I should have said "1852 edition" (my copy), because the original was printed earlier. Not that anyone really cared...
Voted : I'll list them below
I have a cookbook written by a witch. I have a porcelain phrenology head. I have a collection of antique children's fairy tale books, one from the 1800's. I have a street sign over my desk that says "Genius Street". I have a 17 inch high salesman's sample of a secretary desk. These are among my most unique posessions.
Voted : Animal skulls
I envy your collection, Felix. That's been an interest of mine for years. Probably the most strangest thing in my house is a wooden icon of the Santeria/Voodoo god Elegba. I collect other religious icons as well, but that one is a little unique in that I've never seen one like it. Second is probably the animal skulls hanging from my front porch. Living out in the sticks, I find old cow or goat skulls on occasion out in the woods, and I get deer and other skulls from hunting and from friends who hunt. My latest addition was a coyote skull from an unfortunate one that someone hit with a car last year. I hated to see it tore up by the county tractors when they mow the roadside, so I brought it home to hang up.
Voted : A Hamster Cage
The cage is still set up. But the Hamster died about six months ago. We have not gone out to get another one. Why we have not just boxed up the cage? I have no idea.
"I envy your collection, Felix. That's been an interest of mine for years." Well, thanks, I'd started out with the Charles Fort and von Daniken type of paperbacks when I was a kid, and, as I grew older, I worked my way back. There was an amazing list of folks interested in such matters at that time: the philosopher William James, Sir Arthur Conan Doyle, Henry James, and even Queen Victoria apparently kept a spiritualist author on retainer (and I have a copy of his fictionalized autobiography here). The writing, expertise, and level of thought's much higher than modern "New Age" junk from the Llewelyn Press or whatever. I just snagged a set I'd wanted for awhile, GLIMPSES OF THE SUPERNATURAL by the Reverend Frederick George Lee (1875 first edition). The second edition's all theosophical analysis and anecdotes of haunted houses and ghosts, and is quite a read. I love to watch visitors to my home react to the contents of that bookcase. I think that I come across as so matter-of-fact and skeptical that they find it hard to believe I collect such matter or am still a skeptic despite that hobby.
Voted : A Hamster Cage
I don't really have anything out of the ordinary, I guess some videos of autopsies would be the strangest thing to some people.

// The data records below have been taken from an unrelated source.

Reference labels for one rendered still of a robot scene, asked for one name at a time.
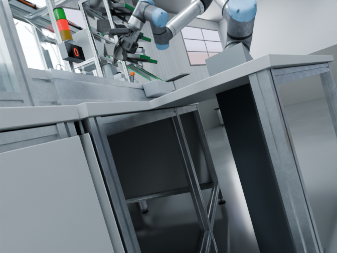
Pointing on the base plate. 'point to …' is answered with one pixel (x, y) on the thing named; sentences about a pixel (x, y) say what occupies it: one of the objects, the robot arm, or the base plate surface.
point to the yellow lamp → (65, 34)
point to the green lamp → (59, 14)
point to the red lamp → (62, 24)
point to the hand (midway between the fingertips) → (113, 60)
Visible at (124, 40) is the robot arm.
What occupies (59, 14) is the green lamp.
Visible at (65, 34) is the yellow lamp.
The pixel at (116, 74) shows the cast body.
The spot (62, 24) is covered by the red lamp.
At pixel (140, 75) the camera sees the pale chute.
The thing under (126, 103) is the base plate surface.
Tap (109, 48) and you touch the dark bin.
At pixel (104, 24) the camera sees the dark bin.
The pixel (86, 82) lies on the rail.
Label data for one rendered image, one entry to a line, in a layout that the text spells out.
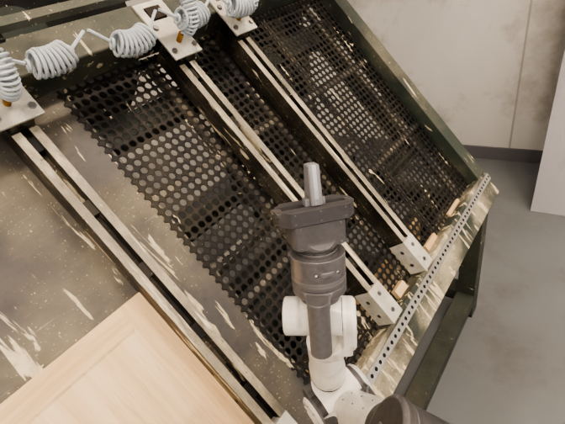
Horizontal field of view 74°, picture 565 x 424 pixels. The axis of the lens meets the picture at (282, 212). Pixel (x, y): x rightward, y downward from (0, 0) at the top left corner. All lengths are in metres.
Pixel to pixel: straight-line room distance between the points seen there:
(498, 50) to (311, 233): 3.20
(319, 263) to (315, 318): 0.08
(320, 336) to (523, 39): 3.24
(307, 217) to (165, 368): 0.55
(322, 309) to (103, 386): 0.54
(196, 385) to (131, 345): 0.17
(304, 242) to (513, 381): 1.84
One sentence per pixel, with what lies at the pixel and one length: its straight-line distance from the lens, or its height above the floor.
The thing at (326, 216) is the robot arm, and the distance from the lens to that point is 0.55.
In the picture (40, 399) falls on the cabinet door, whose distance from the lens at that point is 0.93.
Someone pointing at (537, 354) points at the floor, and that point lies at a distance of 2.42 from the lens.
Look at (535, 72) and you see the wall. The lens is 3.67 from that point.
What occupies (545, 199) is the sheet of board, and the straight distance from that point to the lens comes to 3.30.
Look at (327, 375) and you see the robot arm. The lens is 0.77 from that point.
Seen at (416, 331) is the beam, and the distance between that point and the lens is 1.33.
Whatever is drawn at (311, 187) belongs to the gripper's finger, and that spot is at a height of 1.62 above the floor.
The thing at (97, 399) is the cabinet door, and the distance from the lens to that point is 0.94.
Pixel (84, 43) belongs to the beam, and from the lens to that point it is 1.14.
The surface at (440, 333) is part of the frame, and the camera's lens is 2.16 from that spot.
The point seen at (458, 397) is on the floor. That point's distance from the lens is 2.19.
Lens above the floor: 1.90
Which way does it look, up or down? 34 degrees down
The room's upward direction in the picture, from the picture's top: 14 degrees counter-clockwise
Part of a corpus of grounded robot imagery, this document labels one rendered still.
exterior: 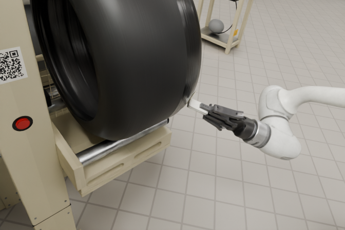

^ whaaaat? I didnt' pick hamster cage, autopsy videos is my choice
Nice collection, Felix. Though skeptical myself, I lean a little more toward the belief side. But I have to agree about the newer books. Too many people now days totally ignore any scientific side that such topics may have and give everything a spiritual label. Doing that in such a field will just set it back more than what it already is. The paranormal has always been an interest of my dad's too, so I grew up with those old paperbacks you mentioned lining the bookshelves.